_Problem requirements_: Reproduce each line of the material precisely.

____ Collected data

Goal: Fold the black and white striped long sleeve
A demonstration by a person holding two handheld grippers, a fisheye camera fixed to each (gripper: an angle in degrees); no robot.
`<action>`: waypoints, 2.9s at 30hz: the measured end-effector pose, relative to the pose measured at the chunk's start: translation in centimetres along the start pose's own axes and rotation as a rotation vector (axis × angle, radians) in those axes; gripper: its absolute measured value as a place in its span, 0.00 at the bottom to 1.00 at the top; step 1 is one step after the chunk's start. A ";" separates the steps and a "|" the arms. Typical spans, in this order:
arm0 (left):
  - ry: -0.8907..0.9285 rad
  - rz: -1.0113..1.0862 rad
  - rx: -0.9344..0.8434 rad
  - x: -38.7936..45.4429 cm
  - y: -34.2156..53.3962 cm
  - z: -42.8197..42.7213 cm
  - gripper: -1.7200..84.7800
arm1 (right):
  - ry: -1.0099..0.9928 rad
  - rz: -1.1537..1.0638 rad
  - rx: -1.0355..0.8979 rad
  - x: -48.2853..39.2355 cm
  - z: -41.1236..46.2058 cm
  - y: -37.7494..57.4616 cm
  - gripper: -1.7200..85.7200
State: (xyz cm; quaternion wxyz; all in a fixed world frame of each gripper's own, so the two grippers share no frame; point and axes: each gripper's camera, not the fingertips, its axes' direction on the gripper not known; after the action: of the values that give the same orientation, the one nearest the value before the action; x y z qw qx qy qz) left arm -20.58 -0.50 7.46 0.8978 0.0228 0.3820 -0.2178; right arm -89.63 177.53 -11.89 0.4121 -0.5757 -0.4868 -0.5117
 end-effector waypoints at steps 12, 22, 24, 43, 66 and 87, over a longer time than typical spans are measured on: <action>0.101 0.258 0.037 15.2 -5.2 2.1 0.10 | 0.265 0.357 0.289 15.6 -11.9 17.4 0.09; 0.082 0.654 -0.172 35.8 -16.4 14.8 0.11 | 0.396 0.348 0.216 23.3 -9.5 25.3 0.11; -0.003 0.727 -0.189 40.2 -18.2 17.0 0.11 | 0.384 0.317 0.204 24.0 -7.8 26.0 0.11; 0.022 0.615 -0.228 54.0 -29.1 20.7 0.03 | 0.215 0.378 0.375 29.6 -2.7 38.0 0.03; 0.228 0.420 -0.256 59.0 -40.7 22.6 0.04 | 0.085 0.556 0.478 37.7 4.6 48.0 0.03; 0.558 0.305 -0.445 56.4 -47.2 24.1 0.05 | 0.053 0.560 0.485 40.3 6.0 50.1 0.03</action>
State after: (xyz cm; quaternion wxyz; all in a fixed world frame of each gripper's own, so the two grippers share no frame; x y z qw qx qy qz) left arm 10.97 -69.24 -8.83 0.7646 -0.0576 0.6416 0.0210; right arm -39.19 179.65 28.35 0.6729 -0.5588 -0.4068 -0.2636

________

_Written solution_:
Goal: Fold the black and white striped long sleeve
A demonstration by a person holding two handheld grippers, a fisheye camera fixed to each (gripper: an angle in degrees); no robot.
`<action>`: waypoints, 2.9s at 30hz: the measured end-effector pose, relative to the pose measured at the chunk's start: translation in centimetres along the start pose's own axes and rotation as a rotation vector (axis × angle, radians) in those axes; gripper: its absolute measured value as a place in its span, 0.00 at the bottom to 1.00 at the top; step 1 is one step after the chunk's start. A ";" separates the steps and a "|" the arms. Typical spans, in this order:
arm0 (left):
  - ry: -0.8907..0.9285 rad
  - rz: -1.0113..1.0862 rad
  - rx: -0.9344..0.8434 rad
  - x: -38.7936..45.4429 cm
  - y: -34.2156..53.3962 cm
  - z: -42.8197..42.7213 cm
  - gripper: -1.7200..84.7800
arm1 (right):
  - ry: -1.0099..0.9928 rad
  - rz: -1.1537..1.0638 rad
  - rx: -1.0355..0.8979 rad
  - x: -48.2853..39.2355 cm
  - z: -41.1236..46.2058 cm
  - y: -37.7494..57.4616 cm
  - gripper: -1.7200..85.7200
State: (xyz cm; quaternion wxyz; all in a fixed world frame of each gripper's own, so the two grippers share no frame; point and axes: each gripper's camera, not the fingertips, its axes' direction on the gripper not known; after the action: of the values that give the same orientation, the one nearest the value before the action; x y z qw qx qy qz) left arm -20.58 -0.50 7.46 0.8978 0.0228 0.3820 -0.2178; right arm -89.63 177.53 -11.89 0.4121 -0.5757 -0.4868 -0.5117
 end-effector waypoints at steps 12, 22, 24, 43, 66 and 87, over a longer time than typical spans are measured on: <action>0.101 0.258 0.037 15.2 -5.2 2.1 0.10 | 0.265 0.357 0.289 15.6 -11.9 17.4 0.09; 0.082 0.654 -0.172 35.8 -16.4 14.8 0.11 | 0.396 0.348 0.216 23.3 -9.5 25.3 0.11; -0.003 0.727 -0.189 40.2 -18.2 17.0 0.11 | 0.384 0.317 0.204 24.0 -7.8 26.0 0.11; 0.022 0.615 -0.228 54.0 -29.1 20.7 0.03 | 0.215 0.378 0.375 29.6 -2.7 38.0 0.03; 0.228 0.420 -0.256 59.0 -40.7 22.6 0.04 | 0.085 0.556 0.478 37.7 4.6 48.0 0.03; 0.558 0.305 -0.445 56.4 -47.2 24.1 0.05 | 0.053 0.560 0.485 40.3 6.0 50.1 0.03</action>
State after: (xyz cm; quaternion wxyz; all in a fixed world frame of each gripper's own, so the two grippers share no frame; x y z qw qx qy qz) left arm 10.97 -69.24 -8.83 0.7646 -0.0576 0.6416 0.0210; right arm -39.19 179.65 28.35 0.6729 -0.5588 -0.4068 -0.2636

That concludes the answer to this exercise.